> What the task requires: Find the line that holds "point(345, 212)" in the material below. Output that line and each one after it exactly, but not the pictures.

::: Records provided :::

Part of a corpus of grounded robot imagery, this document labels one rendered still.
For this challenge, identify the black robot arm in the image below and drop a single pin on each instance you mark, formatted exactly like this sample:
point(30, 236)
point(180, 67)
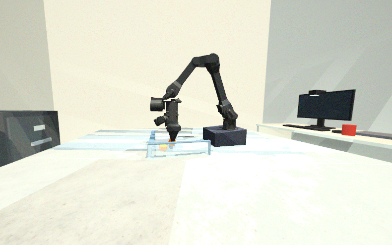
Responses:
point(212, 64)

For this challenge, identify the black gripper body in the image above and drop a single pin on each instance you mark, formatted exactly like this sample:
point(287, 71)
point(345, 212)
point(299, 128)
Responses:
point(173, 124)

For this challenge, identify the clear low walls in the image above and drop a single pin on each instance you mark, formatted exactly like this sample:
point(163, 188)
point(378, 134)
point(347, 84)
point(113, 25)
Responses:
point(180, 150)

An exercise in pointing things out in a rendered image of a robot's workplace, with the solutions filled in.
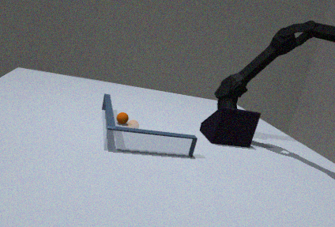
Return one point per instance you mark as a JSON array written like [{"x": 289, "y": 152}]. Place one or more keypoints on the clear l-shaped low walls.
[{"x": 145, "y": 143}]

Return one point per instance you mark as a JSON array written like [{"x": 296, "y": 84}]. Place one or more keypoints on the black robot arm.
[{"x": 235, "y": 85}]

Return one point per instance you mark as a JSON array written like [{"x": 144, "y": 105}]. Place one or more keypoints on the brown ball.
[{"x": 122, "y": 118}]

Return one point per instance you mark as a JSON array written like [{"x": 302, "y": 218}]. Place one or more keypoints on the translucent tan ball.
[{"x": 133, "y": 124}]

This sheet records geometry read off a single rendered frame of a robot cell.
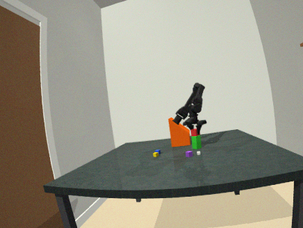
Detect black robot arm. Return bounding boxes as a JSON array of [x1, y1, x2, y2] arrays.
[[173, 83, 205, 126]]

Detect small purple block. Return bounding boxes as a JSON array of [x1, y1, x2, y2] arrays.
[[185, 151, 193, 157]]

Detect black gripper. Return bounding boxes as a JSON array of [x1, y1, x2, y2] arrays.
[[183, 113, 206, 135]]

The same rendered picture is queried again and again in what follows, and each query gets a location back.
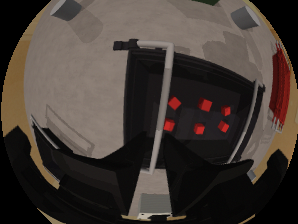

:::

> Result:
point(345, 212)
point(299, 128)
Responses:
point(173, 124)

For this challenge, identify the clear low walls in the image above and drop a single pin on each instance you mark, formatted exactly like this sample:
point(163, 188)
point(378, 134)
point(347, 84)
point(113, 25)
Responses:
point(180, 150)

An exercise in pointing things out in a rendered image of a robot's workplace, with the solutions filled in.
Return one point per instance you mark as a JSON array written like [{"x": 289, "y": 152}]. Place one or more keypoints on the clear l-shaped low walls.
[{"x": 145, "y": 143}]

Return one point per instance you mark as a JSON array written like [{"x": 296, "y": 84}]. Place one or more keypoints on the black robot arm.
[{"x": 235, "y": 85}]

Return one point per instance you mark as a JSON array written like [{"x": 144, "y": 105}]. Place one or more keypoints on the brown ball.
[{"x": 122, "y": 118}]

Return one point per instance you mark as a JSON array written like [{"x": 302, "y": 218}]. Place one or more keypoints on the translucent tan ball.
[{"x": 133, "y": 124}]

This sheet records geometry read off a single rendered frame of a robot cell.
Detect black robot arm. Return bounding boxes as a JSON array of [x1, y1, x2, y2] arrays.
[[173, 83, 205, 126]]

Detect small purple block. Return bounding boxes as a JSON array of [x1, y1, x2, y2] arrays.
[[185, 151, 193, 157]]

Detect black gripper. Return bounding boxes as a JSON array of [x1, y1, x2, y2] arrays.
[[183, 113, 206, 135]]

The same rendered picture is queried again and again in what follows, and each query gets a location back.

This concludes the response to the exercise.